I got up from my desk and started grabbing items I might need for tonight’s visitor. I grabbed the following: knife, phone, flashlight, lighter, handycam (yes, I was going to try and film again), and last but not least, my laptop. After gathering these items I placed them in my backpack and got ready to leave. I’d already discovered that going to a friend’s or staying at home would be a death trap, and not only that, these places had few people. So why not even up the score?

“Mom, I’m headed to library.” I called out after putting on my favorite hoodie.

“What? I thought you said you weren’t feeling good.”

“I’m feeling a little bit better, and while I can’t make it to school, I can go work on my research project.”

“Oh, okay then. Be careful.”

I silently laughed when I stepped out the door. “Be careful. Heheh, if only you knew.”

After that I headed straight for the library. It was an ideal place to deal with this crap. It was public, it was spacey, and I knew the layout. And besides, I might just find something out about this so called, “Sender”. You never know.

When I pulled into the public parking lot, I made sure all my items were out of view. I didn’t need to get arrested for carrying a hunting knife in the library; I had more important things to deal with.

It was about 3:00 p.m., when I stepped through the glass doors of the library. I had plenty of time to get settled.

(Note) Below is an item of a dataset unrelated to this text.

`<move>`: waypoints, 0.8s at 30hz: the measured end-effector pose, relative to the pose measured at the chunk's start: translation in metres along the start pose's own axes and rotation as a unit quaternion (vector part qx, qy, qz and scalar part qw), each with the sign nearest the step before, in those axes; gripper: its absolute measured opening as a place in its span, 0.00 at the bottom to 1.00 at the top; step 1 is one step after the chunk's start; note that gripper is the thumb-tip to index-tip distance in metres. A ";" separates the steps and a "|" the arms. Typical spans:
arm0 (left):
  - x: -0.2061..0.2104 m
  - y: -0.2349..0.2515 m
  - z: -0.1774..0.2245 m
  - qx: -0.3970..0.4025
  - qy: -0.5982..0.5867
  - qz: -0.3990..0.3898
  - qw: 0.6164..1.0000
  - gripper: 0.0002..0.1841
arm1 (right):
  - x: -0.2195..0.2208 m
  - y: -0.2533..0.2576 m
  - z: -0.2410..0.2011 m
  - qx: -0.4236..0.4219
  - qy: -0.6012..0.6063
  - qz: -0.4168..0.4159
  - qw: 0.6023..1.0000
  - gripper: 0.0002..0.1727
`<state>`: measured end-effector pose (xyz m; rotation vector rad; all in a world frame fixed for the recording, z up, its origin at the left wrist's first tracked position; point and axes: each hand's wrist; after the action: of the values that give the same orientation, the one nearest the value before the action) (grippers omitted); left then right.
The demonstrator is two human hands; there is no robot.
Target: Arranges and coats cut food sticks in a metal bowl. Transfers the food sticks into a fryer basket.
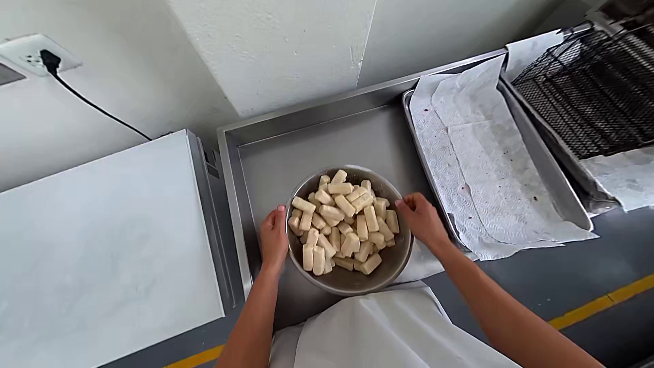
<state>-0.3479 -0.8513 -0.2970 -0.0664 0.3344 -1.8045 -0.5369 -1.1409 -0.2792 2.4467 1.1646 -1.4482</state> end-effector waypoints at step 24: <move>0.020 -0.078 0.078 0.091 -0.070 -0.212 0.970 0.23 | -0.027 -0.029 -0.086 -0.190 0.215 -0.138 0.948 0.13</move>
<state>-0.4093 -0.8683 -0.2044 -0.1443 0.0531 -2.2335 -0.5002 -1.1000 -0.2021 2.4448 1.7376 -0.6391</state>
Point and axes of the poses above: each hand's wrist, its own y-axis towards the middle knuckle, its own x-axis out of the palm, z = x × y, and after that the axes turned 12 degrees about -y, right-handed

The library wasn’t particularly too big. The front entrance was just a small corridor with a restroom on its left. The main room of the library was one big circle, the front desk resided in the middle and the rest of the room was divided by bookshelves.

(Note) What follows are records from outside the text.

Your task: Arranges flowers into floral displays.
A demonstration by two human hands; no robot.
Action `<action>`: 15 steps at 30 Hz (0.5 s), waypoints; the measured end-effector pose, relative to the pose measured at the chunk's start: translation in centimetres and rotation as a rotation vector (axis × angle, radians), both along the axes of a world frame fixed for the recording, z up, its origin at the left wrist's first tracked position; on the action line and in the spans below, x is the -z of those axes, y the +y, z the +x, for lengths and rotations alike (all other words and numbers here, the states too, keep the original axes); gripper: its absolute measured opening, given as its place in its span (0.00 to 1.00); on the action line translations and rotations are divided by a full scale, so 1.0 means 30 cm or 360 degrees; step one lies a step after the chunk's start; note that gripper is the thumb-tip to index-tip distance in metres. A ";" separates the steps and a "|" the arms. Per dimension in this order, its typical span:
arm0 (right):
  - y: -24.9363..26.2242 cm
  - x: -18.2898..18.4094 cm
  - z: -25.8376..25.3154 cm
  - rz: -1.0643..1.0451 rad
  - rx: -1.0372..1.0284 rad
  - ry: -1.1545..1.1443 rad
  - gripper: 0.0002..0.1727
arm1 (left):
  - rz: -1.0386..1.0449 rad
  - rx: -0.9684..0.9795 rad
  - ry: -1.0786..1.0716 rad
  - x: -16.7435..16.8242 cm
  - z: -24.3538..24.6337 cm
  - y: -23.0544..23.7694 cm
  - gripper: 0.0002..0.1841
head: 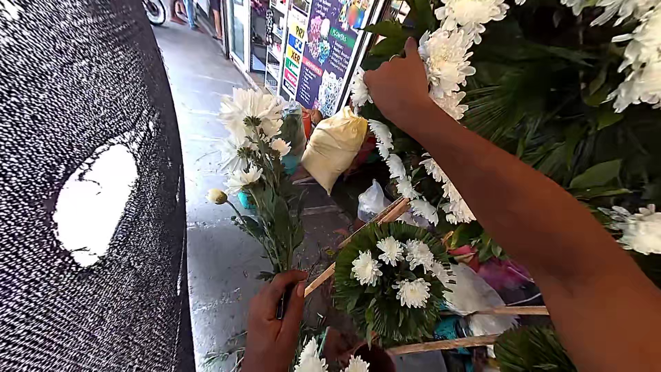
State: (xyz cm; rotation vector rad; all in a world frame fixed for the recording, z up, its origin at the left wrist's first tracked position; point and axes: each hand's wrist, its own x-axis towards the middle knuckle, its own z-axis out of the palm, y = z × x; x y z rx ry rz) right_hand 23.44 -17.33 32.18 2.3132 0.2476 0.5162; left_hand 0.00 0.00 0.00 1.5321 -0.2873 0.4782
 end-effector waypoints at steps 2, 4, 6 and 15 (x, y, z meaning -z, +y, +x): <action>0.002 0.008 -0.005 0.0028 0.0078 0.0006 0.11 | -0.0007 0.0011 0.0014 0.002 0.004 -0.008 0.12; 0.007 0.016 -0.007 0.0101 0.0144 0.0008 0.11 | -0.0032 0.0030 0.0004 0.005 0.007 -0.012 0.12; 0.020 0.018 -0.011 0.0161 0.0186 -0.0016 0.10 | -0.0051 0.0047 0.0012 0.007 0.007 -0.008 0.12; 0.041 0.036 0.007 0.0364 0.0366 -0.0047 0.10 | -0.0037 -0.0054 0.0010 0.028 0.004 0.024 0.15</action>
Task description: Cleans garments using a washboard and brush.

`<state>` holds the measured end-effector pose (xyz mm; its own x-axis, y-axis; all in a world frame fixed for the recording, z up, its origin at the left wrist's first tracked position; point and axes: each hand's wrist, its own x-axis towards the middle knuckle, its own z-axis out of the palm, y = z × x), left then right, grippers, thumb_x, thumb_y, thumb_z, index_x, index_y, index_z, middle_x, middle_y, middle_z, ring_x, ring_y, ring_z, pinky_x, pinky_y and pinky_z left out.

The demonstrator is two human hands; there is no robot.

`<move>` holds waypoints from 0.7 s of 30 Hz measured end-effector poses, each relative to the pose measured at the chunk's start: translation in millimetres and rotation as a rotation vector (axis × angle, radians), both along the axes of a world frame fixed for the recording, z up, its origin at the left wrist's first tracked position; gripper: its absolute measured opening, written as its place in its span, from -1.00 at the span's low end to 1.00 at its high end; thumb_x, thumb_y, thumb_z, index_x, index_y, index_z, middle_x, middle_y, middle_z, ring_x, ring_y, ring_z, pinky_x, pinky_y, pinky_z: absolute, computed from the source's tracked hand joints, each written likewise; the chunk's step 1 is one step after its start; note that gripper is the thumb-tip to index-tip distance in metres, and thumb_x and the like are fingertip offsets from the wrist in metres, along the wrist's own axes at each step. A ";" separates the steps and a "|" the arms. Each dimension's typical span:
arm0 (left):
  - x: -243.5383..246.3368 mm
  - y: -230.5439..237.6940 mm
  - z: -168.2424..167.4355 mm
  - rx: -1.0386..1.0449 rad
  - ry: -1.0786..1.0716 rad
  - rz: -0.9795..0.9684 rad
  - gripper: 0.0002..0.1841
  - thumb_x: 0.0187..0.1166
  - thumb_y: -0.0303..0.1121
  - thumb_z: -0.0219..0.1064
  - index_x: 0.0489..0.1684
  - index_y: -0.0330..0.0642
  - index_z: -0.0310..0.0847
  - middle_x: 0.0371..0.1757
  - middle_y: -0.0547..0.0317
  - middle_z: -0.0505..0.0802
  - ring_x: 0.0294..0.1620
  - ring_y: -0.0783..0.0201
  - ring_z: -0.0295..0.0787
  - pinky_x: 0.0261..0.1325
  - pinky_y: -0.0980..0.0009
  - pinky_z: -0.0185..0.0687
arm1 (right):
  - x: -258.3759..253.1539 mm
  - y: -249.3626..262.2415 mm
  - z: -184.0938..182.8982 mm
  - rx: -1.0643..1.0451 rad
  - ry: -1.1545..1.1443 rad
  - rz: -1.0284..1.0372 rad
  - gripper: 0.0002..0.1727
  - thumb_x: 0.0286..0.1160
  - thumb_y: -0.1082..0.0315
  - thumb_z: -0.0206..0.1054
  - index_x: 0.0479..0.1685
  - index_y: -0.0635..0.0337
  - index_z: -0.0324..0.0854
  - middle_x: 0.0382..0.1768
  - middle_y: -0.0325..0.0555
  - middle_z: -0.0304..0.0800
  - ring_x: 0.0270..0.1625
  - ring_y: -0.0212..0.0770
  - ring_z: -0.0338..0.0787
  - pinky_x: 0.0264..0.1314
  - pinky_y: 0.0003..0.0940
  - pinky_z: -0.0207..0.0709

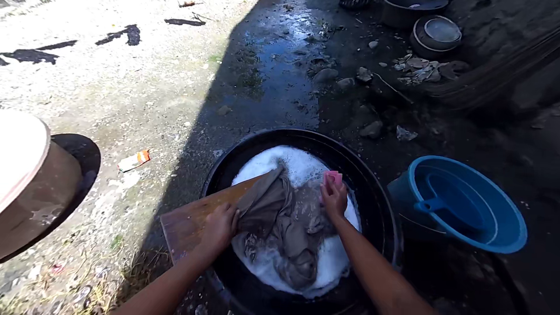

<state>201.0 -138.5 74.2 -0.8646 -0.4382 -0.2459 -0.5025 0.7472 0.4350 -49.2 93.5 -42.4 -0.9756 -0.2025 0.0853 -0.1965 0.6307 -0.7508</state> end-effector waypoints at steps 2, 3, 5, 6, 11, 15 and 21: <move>18.5 5.8 -0.1 -0.078 -0.035 0.005 -0.57 0.84 -0.25 0.03 0.10 -0.47 0.73 0.17 -0.40 0.81 0.39 -0.42 0.63 0.31 -0.38 0.39 | -12.8 12.3 -16.3 0.133 -0.044 -0.087 -0.50 0.66 0.22 0.32 0.56 0.12 0.60 0.59 0.58 0.37 0.57 0.54 0.47 0.53 0.35 0.37; 23.3 7.3 3.3 -0.085 -0.099 -0.003 -0.53 0.83 -0.15 0.08 0.18 -0.45 0.70 0.21 -0.37 0.80 0.45 -0.40 0.59 0.37 -0.37 0.36 | -11.6 11.5 -21.6 0.182 -0.129 -0.096 -0.49 0.72 0.25 0.24 0.60 0.22 0.54 0.59 0.57 0.38 0.60 0.51 0.45 0.58 0.34 0.34; 26.3 9.3 7.7 -0.089 -0.149 -0.008 -0.39 0.70 0.04 0.28 0.37 -0.41 0.60 0.27 -0.35 0.79 0.47 -0.39 0.58 0.43 -0.35 0.38 | -1.6 -3.5 -17.9 0.309 -0.334 -0.005 -0.43 0.85 0.28 0.05 0.72 0.43 0.25 0.66 0.50 0.33 0.72 0.37 0.37 0.73 0.20 0.23; 26.9 9.6 5.8 -0.101 -0.128 0.000 -0.39 0.67 0.03 0.33 0.37 -0.41 0.60 0.25 -0.36 0.80 0.43 -0.40 0.61 0.39 -0.34 0.42 | 5.9 -17.2 -11.5 0.365 -0.333 0.111 -0.40 0.84 0.28 0.05 0.76 0.44 0.19 0.71 0.48 0.25 0.78 0.34 0.26 0.81 0.15 0.09; 28.9 7.1 -9.3 -0.201 -0.036 0.046 -0.62 0.77 -0.23 0.16 0.00 -0.44 0.77 0.12 -0.43 0.77 0.24 -0.44 0.70 0.07 -0.31 0.56 | 100.7 -108.7 37.7 -0.205 0.200 0.586 -0.64 0.37 0.28 0.50 0.17 0.04 0.89 0.32 0.49 0.70 0.26 0.45 0.78 0.18 0.29 0.69; 32.4 5.4 -23.8 -0.419 0.075 -0.028 -0.70 0.61 -0.33 0.25 -0.24 -0.43 0.81 -0.06 -0.34 0.87 0.08 -0.41 0.82 -0.19 -0.25 0.66 | 115.4 -128.0 86.9 0.185 -0.264 0.960 -0.61 0.67 0.23 0.31 0.40 0.06 0.74 0.78 0.22 0.24 0.67 0.37 0.41 0.52 0.27 0.40; 28.0 6.9 -18.9 -0.352 -0.045 -0.024 -0.69 0.67 -0.34 0.21 -0.19 -0.46 0.79 0.08 -0.34 0.84 0.23 -0.39 0.76 -0.03 -0.24 0.66 | 27.3 -142.5 53.8 0.385 -0.362 0.604 -0.51 0.80 0.07 0.15 0.54 0.11 0.61 0.63 0.30 0.45 0.62 0.28 0.50 0.65 0.19 0.31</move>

If I wanted to find anything about my situation, my best guess would be to start with legends or something of the like. The Sender already had a thing for that, he admitted that he had been around for a long time, and wasn’t human. So there was bound to be something on him.

I spent the next three and half hours looking for information on him, but the closest I came to finding anything were stories about storytellers who brought about real things, which didn’t really help me and mentioned nothing of this “Sender”.

I was sitting at the table flipping through the pages of an old German book about legends when the intercom announced, “The Public Library will be closing in ten minutes. Please finish checking out any books.”

“Great.” I wasn’t going anywhere. I picked up my bag and headed to the public restroom. I remembered seeing a janitor closet near it. When I reached it, I tested the handle to find it unlocked.

Score! I quickly got inside and locked the door.

Thirty minutes later, the library was empty and the entrance doors were locked.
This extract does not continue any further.